◆ Assigned task:
For each line below that includes the string "pink", show the whole line.

▼

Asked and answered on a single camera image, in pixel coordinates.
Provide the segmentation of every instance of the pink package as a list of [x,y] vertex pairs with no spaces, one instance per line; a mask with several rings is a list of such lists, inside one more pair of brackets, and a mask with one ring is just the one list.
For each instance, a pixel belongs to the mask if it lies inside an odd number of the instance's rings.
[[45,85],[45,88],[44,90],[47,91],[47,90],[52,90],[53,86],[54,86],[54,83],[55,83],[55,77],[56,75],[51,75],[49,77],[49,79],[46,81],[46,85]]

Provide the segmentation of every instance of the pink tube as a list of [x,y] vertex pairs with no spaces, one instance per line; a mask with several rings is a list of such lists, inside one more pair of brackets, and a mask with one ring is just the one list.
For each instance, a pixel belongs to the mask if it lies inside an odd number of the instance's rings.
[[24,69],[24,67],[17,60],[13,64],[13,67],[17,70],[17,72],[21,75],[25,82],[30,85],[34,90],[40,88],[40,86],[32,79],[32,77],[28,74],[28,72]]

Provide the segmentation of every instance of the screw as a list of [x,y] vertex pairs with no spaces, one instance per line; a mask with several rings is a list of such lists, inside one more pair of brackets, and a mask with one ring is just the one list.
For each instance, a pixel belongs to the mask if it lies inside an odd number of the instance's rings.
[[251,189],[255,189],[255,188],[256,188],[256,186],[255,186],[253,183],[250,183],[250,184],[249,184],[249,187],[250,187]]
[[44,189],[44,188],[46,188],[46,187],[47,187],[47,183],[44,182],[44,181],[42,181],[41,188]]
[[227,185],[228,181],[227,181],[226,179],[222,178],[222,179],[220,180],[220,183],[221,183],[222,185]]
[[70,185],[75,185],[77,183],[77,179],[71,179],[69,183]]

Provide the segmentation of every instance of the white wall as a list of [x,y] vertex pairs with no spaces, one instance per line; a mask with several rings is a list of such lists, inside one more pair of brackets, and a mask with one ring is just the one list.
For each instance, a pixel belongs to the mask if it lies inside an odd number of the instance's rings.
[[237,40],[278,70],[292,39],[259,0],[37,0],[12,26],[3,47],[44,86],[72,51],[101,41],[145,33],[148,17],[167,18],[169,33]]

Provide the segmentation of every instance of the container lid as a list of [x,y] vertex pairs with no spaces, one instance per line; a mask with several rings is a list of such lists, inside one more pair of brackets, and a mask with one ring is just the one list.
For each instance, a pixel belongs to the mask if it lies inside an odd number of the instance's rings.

▲

◆ Exercise answer:
Provide the segmentation of every instance of the pink package as a list of [x,y] vertex pairs with no spaces, one instance per line; a mask with several rings is a list of such lists, inside one more pair of brackets, and a mask with one ring is just the one list.
Provide the segmentation of every instance of the pink tube as a list of [x,y] vertex pairs with no spaces, one instance per line; a mask with several rings is a list of such lists, inside one more pair of brackets, and a mask with one ring is just the one list.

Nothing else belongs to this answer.